In the darkness of the night, the sting of the cold, and the bitterness of living among the rubble, children and adults inside the tents groan from silent pain, which makes the trembling hearts tremble, and its pains gnaw at the fragile bones from the heavy loads that hundreds of families who have lost their support and the pillar of their tent are groaning under in the heat of the described genocide.
Temperatures have dropped below zero over the past few nights, exacerbating the suffering of the tent dwellers. They were shocked by the freezing of their tender bodies, unable to withstand the deadly cold, such as the sixty-day-old girl Sham, who died with five other children after the tents turned into refrigerators.
If it weren’t for the blankets and “bakaja” that UNRWA distributed to the residents in the refugee tents and brick houses after the 1948 Nakba, many children would have frozen to death. Our mothers and grandmothers would ward off the sting of the cold with the “oven sting” or the brazier that they would light until its fires intensified, distributing warmth throughout the house.
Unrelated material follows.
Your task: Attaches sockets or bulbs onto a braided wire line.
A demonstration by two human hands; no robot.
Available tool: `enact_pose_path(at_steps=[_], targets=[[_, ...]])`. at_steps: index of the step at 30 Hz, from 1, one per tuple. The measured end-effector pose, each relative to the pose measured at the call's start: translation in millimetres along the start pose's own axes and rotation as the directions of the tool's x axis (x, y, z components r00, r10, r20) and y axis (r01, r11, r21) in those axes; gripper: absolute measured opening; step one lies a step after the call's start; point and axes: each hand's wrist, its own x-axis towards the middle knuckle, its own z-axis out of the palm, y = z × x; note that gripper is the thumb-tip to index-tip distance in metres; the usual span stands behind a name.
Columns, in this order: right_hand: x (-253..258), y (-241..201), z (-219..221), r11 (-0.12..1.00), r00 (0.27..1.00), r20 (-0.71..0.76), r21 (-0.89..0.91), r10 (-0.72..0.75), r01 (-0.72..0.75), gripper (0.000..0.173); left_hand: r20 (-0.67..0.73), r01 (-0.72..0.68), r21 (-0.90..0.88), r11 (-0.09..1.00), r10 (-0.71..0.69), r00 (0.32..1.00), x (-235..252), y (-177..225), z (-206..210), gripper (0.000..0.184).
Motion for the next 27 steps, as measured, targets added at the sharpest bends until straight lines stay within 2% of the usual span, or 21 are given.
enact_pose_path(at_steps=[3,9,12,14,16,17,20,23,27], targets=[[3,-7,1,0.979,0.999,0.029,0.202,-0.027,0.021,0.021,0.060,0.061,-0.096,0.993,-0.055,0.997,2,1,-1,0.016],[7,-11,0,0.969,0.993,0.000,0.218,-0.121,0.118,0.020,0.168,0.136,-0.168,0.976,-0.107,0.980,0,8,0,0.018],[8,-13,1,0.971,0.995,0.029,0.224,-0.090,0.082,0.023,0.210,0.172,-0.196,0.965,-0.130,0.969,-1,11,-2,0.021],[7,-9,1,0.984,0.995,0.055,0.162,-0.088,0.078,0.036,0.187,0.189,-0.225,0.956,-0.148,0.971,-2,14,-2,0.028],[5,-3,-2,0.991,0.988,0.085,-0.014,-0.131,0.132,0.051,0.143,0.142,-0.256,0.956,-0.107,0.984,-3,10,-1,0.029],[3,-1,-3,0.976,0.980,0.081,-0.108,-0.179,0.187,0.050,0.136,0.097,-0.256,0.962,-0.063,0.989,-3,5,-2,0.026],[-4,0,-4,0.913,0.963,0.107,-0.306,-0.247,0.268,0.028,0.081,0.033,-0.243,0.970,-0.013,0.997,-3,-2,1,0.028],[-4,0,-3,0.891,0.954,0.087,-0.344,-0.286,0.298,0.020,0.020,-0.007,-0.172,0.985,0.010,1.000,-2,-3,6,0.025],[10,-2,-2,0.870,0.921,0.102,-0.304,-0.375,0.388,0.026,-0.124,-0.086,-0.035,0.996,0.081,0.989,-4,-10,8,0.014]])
Our faces would turn red like the embers of the stove, and our laughter would rise as we approached zero distance from its heat. We would sleep when drowsiness overcame us, with warm hearts, in the shadow of the mothers who would lean over us and rush to cover whoever was exposed among us, while we stretched out on the ground like a solid structure, sleeping with reassured breaths under the blankets and thin quilts laminated with whatever was available from the remains of the fabrics.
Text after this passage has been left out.